С каждым годом время становилось всё более тревожным. То и дело кого-то резали, в кого-то стреляли, кого-то взрывали: то министра, то губернатора. А приобрести револьвер или смертельный яд мог любой. Цианистый калий можно было купить по рецепту в аптеке. Этим цианистым калием даже посуду чистили в некоторых ресторанах. Некоторые революционеры носили его при себе в скорлупе от грецкого ореха, чтобы уйти в случае ареста из жизни. Револьверы без всякого разрешения продавались в фирменном магазине тульского оружейного завода на Никольской, хотя в других оружейных магазинах Москвы на их покупку требовалось разрешение. Не продавалась только взрывчатка, зато можно было приобрести её составные части.

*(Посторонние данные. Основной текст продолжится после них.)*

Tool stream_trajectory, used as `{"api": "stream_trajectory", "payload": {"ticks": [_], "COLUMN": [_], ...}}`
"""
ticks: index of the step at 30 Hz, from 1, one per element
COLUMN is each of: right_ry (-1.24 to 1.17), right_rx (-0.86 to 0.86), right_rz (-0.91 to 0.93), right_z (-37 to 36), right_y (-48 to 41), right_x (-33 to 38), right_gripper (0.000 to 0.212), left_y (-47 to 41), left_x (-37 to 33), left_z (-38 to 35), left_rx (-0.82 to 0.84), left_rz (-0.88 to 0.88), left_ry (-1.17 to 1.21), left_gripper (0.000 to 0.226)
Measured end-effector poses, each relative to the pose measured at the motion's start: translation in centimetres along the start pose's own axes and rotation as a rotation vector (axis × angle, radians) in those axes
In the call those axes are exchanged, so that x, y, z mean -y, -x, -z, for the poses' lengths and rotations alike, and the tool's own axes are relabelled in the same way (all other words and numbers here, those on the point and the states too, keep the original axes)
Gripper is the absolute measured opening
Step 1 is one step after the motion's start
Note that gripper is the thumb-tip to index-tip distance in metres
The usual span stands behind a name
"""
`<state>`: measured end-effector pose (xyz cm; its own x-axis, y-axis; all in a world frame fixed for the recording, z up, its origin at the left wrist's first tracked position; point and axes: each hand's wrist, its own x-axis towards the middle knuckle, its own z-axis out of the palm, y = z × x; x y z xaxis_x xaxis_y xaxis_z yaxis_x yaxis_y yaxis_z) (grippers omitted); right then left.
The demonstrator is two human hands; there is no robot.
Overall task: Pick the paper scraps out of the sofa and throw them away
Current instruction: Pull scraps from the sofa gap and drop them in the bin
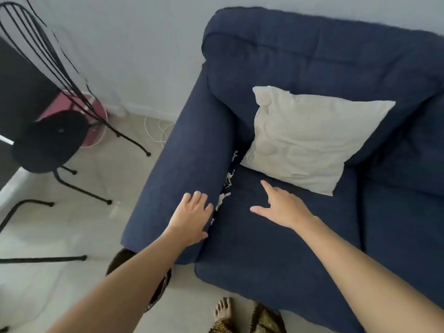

Когда в середине 80-х годов XIX века общественность взволновали случаи самоубийств среди вполне приличной и обеспеченной молодёжи, в городе начались разговоры о мании самоубийств, спровоцированной свободной продажей огнестрельного оружия и ядов. Некоторые с этим не соглашались. Они говорили: «Никакие ограничения, никакие запреты не помогут. Запретите аптекам продавать яды, магазинам револьверы и кинжалы, — останутся серные спички, простые ножи, рельсы, дно реки, обрывок верёвки». В чём-то они были безусловно правы. В те времена многие самоубийства действительно совершались с помощью раствора фосфора с фосфорных спичек, а потом нашатырного спирта. Однако лизнуть цианистый калий или нажать на курок пистолета всё-таки легче, чем броситься под поезд или выпрыгнуть в окно. Применение самоубийцами огнестрельного оружия позволяло к тому же уйти из жизни максимально эффектно. Как-то студенты Московского императорского университета Чулков и Вишняков решили застрелиться в саду «Эрмитаж» на Божедомке, но там им помешали это сделать. Тогда они пришли в один из ресторанов Арбата, сели за столик напротив друг друга, сосчитали: раз, два, три и одновременно выстрелили друг в друга. Никаких видимых причин для самоубийства у них не было. Ошибка молодости, так сказать. В 1916 году в сокольнической роще выстрелом из револьвера на почве несчастной любви покончила с собой дочь известного в Москве ресторатора Петра Мартьянова (Мартьяныча)[46] Ольга. Предмет её любви, некий Рубенков, тоже выстрелил в себя, но остался жив.